Wednesday, May 06, 2020

Chleb i maszyna

Kolejny dzień, kolejny chleb!
Another day, another bread!




Och, nieprawda!... *^o^* Wcale nie piekę codziennie, raczej co dwa dni. 
Tym razem pomysł na drożdżowy chleb na maślance z orkiszu i gryki z przepisu Adama Piekarza.
Okay, it's not true!... *^o^* I don't bake bread every day, rather every second day. This time I made yeast buttermilk spelt and barley bread from the recipe by Adam Piekarz.
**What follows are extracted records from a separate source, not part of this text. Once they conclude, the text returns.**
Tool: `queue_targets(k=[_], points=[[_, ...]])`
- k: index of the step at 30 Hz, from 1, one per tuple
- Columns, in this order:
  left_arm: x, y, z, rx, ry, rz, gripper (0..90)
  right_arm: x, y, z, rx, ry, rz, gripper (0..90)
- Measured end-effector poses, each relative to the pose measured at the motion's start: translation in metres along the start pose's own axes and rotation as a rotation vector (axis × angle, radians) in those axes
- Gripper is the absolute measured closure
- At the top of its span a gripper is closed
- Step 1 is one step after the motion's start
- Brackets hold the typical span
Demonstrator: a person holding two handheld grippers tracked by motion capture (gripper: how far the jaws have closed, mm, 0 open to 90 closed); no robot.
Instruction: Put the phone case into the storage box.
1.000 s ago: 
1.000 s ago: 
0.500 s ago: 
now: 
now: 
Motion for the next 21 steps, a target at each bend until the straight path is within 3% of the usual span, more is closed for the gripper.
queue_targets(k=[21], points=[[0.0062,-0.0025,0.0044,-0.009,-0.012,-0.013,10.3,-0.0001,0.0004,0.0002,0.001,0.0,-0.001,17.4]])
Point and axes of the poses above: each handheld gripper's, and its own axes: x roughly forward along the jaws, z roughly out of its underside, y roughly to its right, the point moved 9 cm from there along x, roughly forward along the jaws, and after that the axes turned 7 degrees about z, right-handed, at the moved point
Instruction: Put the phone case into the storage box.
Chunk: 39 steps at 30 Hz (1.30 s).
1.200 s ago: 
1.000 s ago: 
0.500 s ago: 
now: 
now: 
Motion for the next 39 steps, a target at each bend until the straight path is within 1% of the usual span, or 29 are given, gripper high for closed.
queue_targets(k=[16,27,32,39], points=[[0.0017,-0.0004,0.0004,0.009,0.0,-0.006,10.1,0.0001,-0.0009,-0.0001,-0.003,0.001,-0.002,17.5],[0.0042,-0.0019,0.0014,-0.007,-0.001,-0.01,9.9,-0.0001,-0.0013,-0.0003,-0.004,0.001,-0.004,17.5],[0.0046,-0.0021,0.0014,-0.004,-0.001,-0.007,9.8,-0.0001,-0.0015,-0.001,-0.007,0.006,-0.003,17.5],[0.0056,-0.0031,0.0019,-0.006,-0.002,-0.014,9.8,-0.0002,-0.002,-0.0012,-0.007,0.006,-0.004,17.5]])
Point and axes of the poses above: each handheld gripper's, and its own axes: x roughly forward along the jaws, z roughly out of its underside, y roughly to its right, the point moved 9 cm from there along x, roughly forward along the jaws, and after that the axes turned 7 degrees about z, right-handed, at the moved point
Skrócona wersja przepisu, gdyby miał kiedyś zniknąć z bloga Adama.

1 faza mieszania:
420g zimnej maślanki (około 4-8 stopni) 
400g mąki orkiszowej jasnej typ 700
10g słodu jęczmiennego (opcjonalnie - jeśli dodajemy - wówczas mąki orkiszowej 390g)
Składniki mieszamy na wolnych obrotach 2-3 minuty, pozostawiamy pod przykryciem na 30 minut, (ewentualny dodatek słodu potęguje smak, aromat i chrupkość skórki)

2 faza mieszania:
3g drożdży instant 
9g soli
100g mąki gryczanej pełnoziarnistej

Dodajemy drożdże i mieszamy 3 minuty.
Następnie sól i kolejne 3 minuty.
Następnie mąkę gryczaną i mieszamy jeszcze 6 minut (łącznie w 2 fazie mieszamy 12 minut). 
Tak wymieszane ciasto pozostawiamy pod przykryciem na 20-30 minut.
Następnie delikatnie zagniatamy i składamy do środka. Teraz przekładamy złożeniem do dołu do oprószonego mąka koszyka rozrostowego lub nasmarowanej olejem formy wypiekowej i wstawiamy do lodówki (temp. do 4 stopni) na 24 godziny zimnej fermentacji

Po tym czasie wyjmujemy i nacinamy ciasto i natychmiast wkładamy do nagrzanego do 230oC piekarnika. Zaparowujemy poprzez wlanie na dół piekarnika tuż po włożeniu ciasta 1/2 szklanki wody.
Pieczemy 10 minut w temp 230oC i dalej około 30 minut w temp 200oC.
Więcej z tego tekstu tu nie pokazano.